79.Human rights education is included in the civics and religious instruction syllabus. There are mandatory annual modules, and human rights is one of the topics covered in assessed coursework and in the examinations that students must pass if they are to move up to the next year.

80.Primary school provides the ideal environment for citizenship training. Open to all children, it is a fitting place for the transmission of fundamental values. In universities, human rights modules have been introduced into the curricula of the various branches (law, economics, medicine and others).

81.Human rights education in primary schools is provided through two channels:

Official programmes (on civics, citizenship and so forth), which are taught in Arabic from year 5

Experimental programmes incorporating the rights of the child, which are offered in certain primary schools, including through their hygiene, health and environment clubs

Initial training programmes at teacher training colleges for primary-school teachers (École normale des insituteurs) and secondary-school teachers and inspectors (École normale supérieure)

In-service training programmes, including awareness-raising campaigns and ad hoc courses

(j)Promotion of human rights awareness through the media

82.State and private media are asked to provide national coverage of activities to promote and protect human rights. Radio and television programmes on topics relating to human rights are broadcast periodically.

(k)Role of civil society

83.Civil society works with the authorities on human rights awareness-raising programmes for the general public.

(l)Budget allocations and trends

84.Budget allocations are made annually to ministerial departments, institutions and other bodies and NGOs working in the field of human rights.

(m)Development cooperation and assistance

85.Technical assistance for the promotion and protection of human rights is provided by the OHCHR country office, the United Nations Development Programme, the United Nations Children’s Fund, the United Nations Population Fund and other partners.

D.Obstacles to the fulfilment of international human rights obligations

86.The following are the main obstacles preventing the country from achieving full enjoyment of human rights:

Inadequate human and financial resources of human rights institutions and organizations

Lack of specialist knowledge among human rights actors

E.Reporting process

Technical committee responsible for preparing State reports relating to international legal instruments in the field of human rights

87.The Government has set up a technical committee to draft reports and follow up on the implementation of recommendations made by treaty bodies and during the universal periodic review. The committee includes representatives of all ministerial departments concerned and the National Human Rights Commission. The OHCHR office in Mauritania sits on the committee as an observer.
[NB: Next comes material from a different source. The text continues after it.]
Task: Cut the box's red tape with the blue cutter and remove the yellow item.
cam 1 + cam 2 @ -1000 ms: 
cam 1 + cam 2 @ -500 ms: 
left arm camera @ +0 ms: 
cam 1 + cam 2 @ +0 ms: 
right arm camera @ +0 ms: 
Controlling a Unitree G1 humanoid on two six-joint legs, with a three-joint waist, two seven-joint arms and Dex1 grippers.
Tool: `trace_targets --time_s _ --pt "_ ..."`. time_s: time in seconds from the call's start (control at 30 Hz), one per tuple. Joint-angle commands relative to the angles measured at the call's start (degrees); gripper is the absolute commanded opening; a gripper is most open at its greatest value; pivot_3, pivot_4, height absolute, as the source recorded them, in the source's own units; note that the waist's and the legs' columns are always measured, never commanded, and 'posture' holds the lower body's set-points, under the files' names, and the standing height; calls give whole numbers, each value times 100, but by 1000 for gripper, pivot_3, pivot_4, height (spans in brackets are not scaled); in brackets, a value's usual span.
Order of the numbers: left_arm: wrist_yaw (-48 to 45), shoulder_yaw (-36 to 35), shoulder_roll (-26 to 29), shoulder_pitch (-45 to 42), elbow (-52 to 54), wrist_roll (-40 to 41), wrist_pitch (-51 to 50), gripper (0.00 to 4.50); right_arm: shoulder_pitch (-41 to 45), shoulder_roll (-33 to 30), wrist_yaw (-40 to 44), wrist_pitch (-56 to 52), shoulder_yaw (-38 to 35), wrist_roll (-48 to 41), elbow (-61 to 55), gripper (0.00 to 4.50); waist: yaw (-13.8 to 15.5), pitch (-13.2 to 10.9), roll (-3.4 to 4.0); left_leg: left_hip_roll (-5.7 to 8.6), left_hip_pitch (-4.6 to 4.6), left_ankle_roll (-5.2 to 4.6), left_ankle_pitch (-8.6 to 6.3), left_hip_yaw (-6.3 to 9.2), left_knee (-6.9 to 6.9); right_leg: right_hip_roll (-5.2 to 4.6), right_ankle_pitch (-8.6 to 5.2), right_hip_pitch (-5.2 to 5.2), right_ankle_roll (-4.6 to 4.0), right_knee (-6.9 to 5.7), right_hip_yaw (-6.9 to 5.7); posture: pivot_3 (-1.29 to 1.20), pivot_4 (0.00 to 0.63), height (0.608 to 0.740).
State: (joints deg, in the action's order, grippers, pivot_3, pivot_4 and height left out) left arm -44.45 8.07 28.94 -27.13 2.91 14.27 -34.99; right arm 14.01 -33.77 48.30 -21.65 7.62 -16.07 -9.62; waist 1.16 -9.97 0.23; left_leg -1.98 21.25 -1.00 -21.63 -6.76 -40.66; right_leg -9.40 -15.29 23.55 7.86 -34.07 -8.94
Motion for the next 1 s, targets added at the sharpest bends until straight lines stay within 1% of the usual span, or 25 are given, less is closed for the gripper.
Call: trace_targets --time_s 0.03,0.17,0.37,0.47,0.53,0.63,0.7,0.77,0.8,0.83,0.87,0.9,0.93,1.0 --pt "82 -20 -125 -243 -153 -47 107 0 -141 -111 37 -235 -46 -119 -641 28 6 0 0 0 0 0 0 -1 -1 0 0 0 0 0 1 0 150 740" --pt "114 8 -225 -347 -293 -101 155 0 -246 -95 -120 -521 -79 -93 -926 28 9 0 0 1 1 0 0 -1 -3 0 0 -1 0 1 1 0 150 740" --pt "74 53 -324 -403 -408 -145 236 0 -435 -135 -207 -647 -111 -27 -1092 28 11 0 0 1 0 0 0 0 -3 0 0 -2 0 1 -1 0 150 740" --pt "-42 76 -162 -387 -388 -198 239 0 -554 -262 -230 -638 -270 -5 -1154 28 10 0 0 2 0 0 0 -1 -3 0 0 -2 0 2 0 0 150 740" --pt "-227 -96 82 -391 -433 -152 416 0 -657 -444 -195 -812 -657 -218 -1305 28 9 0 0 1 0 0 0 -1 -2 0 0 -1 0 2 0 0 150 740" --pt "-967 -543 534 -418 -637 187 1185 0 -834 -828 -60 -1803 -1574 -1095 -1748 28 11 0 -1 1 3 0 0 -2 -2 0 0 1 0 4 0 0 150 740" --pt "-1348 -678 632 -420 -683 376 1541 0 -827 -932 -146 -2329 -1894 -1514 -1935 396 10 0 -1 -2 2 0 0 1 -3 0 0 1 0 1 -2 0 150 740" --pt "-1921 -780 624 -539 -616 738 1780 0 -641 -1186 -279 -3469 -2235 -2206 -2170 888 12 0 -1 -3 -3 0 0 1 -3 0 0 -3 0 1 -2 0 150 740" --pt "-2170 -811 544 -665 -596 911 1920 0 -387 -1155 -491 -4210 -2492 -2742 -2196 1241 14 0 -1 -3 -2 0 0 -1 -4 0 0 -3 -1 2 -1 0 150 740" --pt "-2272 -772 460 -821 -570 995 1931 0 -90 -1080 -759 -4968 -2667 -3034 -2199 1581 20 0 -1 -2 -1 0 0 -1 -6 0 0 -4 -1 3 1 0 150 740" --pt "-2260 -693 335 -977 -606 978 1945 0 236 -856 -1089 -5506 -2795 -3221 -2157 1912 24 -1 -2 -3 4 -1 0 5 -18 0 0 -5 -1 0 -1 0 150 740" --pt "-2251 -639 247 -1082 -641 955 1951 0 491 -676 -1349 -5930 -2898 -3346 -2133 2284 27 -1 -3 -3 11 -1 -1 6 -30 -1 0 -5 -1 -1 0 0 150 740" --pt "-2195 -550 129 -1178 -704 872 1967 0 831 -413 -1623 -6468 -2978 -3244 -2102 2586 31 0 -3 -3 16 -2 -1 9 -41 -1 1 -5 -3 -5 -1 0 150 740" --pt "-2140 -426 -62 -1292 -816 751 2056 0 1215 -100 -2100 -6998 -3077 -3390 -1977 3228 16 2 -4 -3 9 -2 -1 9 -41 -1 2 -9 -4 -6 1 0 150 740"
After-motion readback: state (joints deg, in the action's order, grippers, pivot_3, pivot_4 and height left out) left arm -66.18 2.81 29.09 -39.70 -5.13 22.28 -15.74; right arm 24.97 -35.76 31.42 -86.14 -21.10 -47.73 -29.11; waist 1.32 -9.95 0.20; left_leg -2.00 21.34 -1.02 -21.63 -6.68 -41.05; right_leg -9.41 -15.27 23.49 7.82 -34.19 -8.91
Transmission of reports to stakeholders prior to submission to the treaty bodies

88.National reports are made available to parliamentary bodies and civil society organizations for comment prior to their submission to the treaty bodies or working groups.
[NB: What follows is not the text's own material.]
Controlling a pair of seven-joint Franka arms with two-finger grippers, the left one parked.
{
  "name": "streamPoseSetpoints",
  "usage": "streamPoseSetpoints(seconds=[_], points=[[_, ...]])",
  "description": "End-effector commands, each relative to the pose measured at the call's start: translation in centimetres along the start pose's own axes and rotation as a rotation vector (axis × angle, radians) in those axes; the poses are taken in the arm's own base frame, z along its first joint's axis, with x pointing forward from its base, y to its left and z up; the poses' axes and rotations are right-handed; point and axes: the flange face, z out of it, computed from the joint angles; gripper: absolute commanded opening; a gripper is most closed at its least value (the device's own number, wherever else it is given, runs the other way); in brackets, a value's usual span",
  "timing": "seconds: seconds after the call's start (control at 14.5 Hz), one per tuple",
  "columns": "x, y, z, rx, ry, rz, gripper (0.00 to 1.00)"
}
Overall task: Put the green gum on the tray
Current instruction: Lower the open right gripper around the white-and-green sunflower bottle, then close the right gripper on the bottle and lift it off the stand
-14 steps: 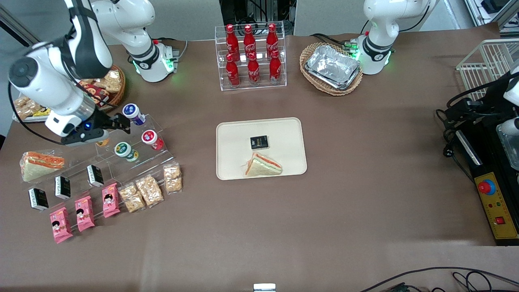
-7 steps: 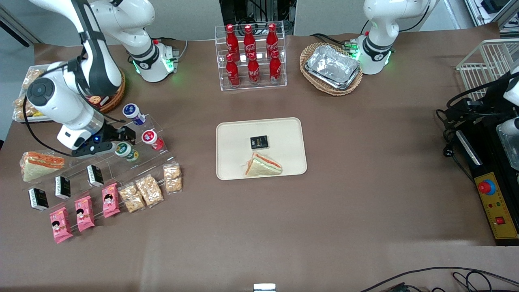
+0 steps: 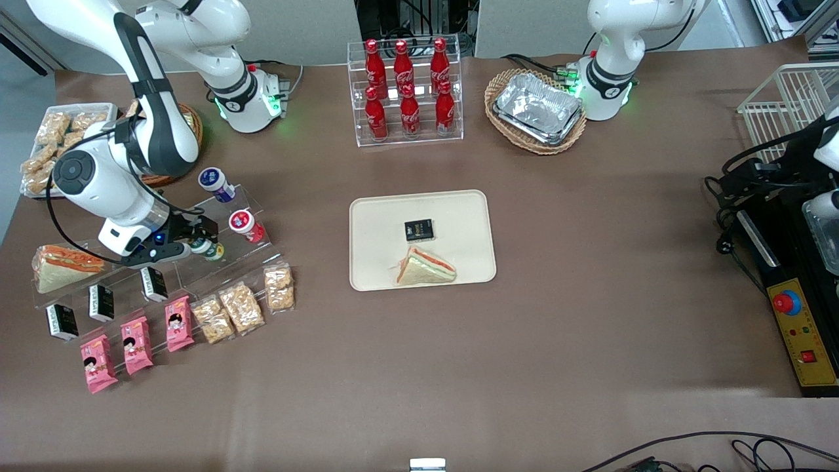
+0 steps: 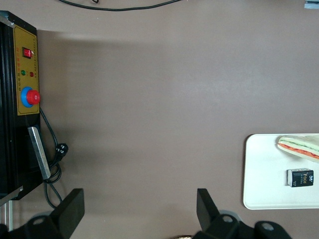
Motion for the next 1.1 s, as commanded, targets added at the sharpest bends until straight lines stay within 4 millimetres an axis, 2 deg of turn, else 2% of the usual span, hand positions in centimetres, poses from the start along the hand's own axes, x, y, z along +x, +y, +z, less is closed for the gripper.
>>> streamPoseSetpoints(seconds=[0.0,0.28,0.83,0.9,1.03], points=[[0.33,0.13,0.24,-0.004,0.010,-0.013,1.00],[0.16,0.09,0.38,-0.003,0.004,-0.013,1.00],[-0.07,-0.03,0.85,0.000,-0.007,-0.019,0.82],[-0.03,-0.02,0.86,-0.001,-0.007,-0.019,0.76],[-0.03,-0.02,0.86,-0.001,-0.007,-0.019,0.71]])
Participation of non-governmental and independent bodies

89.The reports take account of recommendations made during workshops held for the purposes of consulting and exchanging views with civil society and parliamentary bodies.
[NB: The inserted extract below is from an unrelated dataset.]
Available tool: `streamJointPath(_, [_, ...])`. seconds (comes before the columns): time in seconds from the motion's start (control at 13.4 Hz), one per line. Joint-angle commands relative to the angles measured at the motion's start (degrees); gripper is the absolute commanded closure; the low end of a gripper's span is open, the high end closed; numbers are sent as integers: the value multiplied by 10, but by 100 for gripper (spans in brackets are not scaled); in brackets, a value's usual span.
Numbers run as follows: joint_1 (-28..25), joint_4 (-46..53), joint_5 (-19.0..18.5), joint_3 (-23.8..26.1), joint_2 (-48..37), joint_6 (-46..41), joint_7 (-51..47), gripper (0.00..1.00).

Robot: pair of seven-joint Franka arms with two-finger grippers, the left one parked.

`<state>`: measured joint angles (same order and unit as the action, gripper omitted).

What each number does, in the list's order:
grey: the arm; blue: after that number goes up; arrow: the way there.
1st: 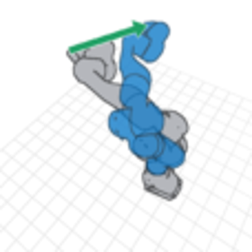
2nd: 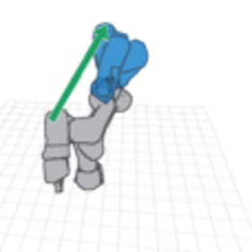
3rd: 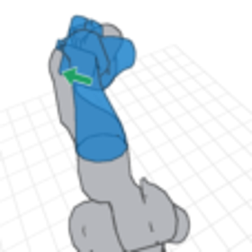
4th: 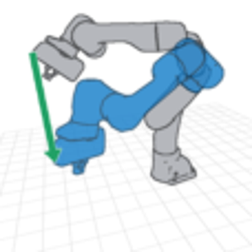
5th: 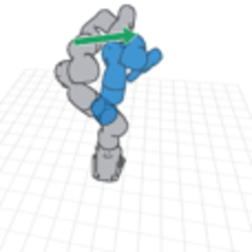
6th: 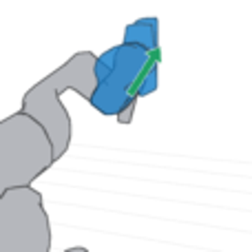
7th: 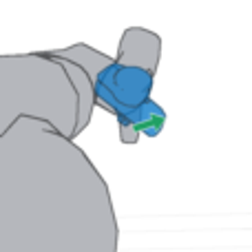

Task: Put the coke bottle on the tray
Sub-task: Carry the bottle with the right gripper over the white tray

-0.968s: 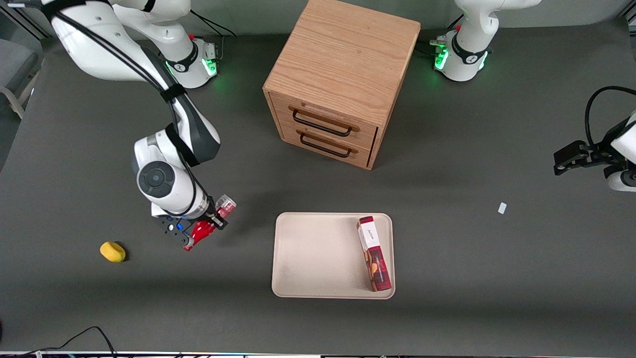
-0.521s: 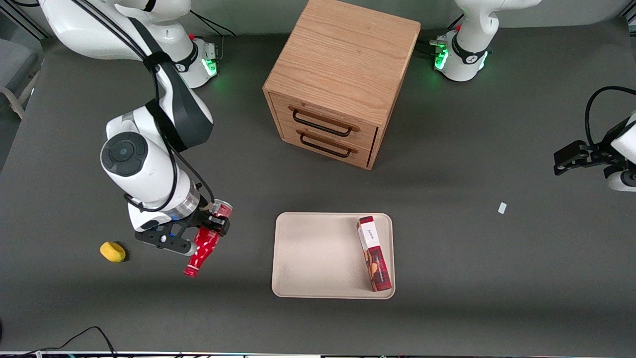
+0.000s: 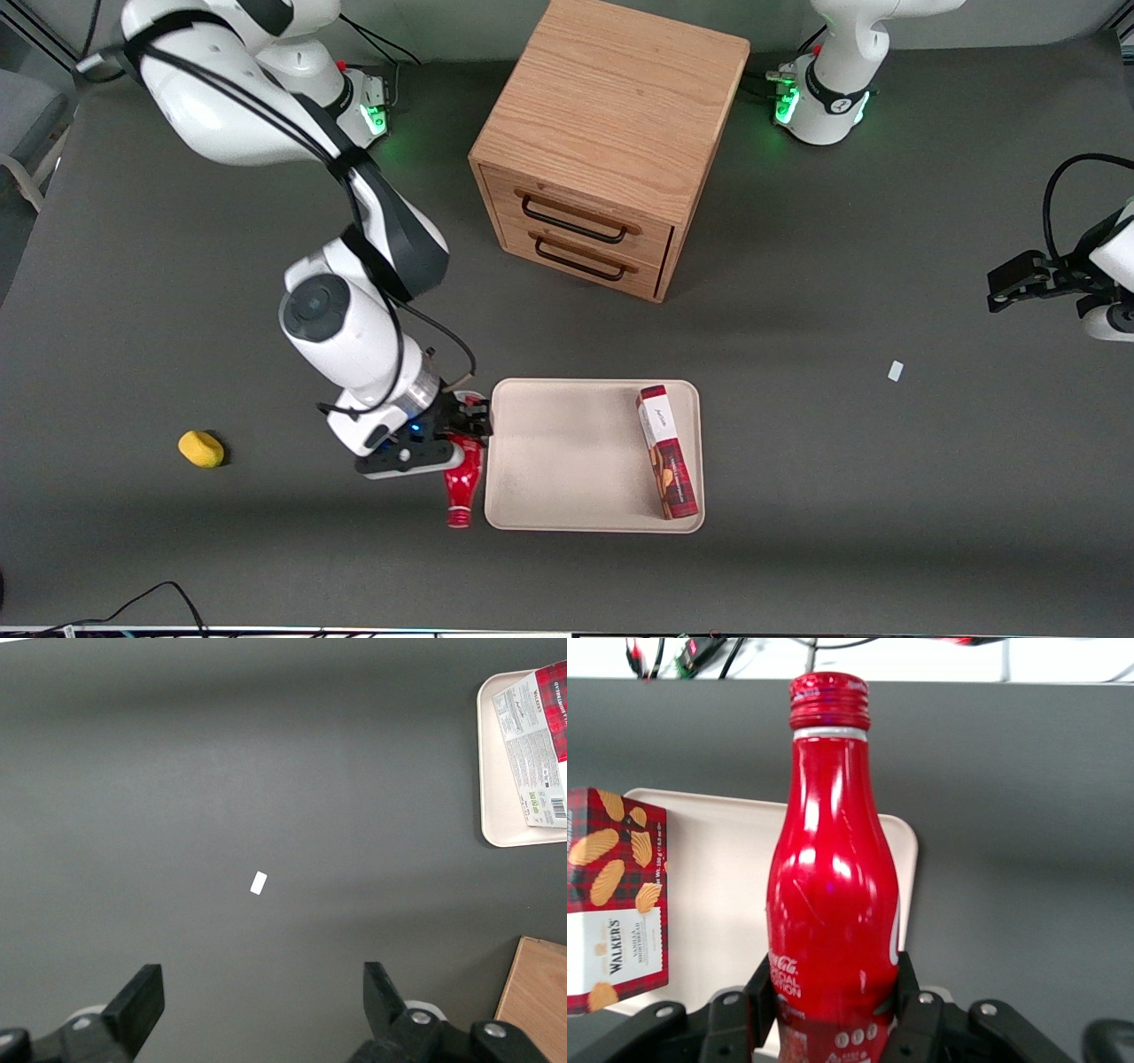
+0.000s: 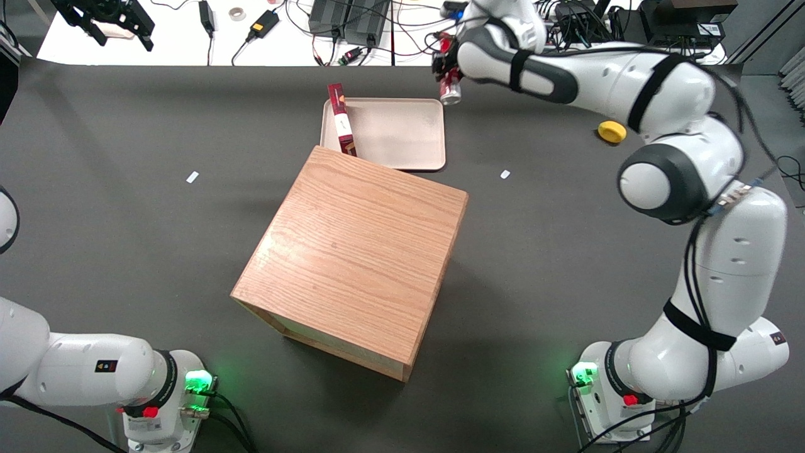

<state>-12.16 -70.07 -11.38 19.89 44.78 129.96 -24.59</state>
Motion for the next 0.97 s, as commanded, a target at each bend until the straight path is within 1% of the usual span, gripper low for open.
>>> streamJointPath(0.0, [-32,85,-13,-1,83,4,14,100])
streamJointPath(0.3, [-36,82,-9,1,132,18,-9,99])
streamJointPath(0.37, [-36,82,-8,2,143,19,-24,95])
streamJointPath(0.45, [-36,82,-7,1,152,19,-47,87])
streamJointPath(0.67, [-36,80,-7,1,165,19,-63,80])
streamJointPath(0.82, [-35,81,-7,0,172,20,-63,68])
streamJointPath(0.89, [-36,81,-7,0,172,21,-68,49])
F.Follow-up to concluding observations of human rights treaty bodies

90.The various concluding observations and recommendations are shared and discussed at workshops, and the conclusions reached are then transmitted to the competent authorities. This process is followed for the concluding observations of the Committee on the Elimination of Discrimination against Women, the Committee on the Elimination of Racial Discrimination, the Committee on the Rights of the Child, the Committee against Torture, the Human Rights Committee and the Committee on Economic, Social and Cultural Rights. Sectoral action plans for implementing the concluding observations are in place. A national action plan is currently being drawn up, with the cooperation of the OHCHR country office, covering the recommendations of treaty bodies and those made during the universal periodic review.

G.Measures to ensure wide dissemination of the concluding observations or recommendations issued by treaty bodies following consideration of the State party’s report

91.The technical committee responsible for drafting reports to treaty bodies shares those documents – and the conclusions and recommendations made by treaty bodies and during the universal periodic review process – with the parliament. They are also disseminated through the media.

1.Follow-up to international conferences

92.Mauritania ensures systematic follow-up to the declarations adopted at the various world conferences, in particular the Human Rights Council, the African Commission on Human and Peoples’ Rights, the Arab Human Rights Committee, the Organization of Islamic Cooperation, the Vienna World Conference on Human Rights (1993), the Durban World Conference against Racism, Racial Discrimination, Xenophobia and Related Intolerance (2001), the Beijing Fourth World Conference on Women (1995) and the United Nations World Conference on Women. The Government implements the commitments entered into at the various conferences through its ministries and institutions.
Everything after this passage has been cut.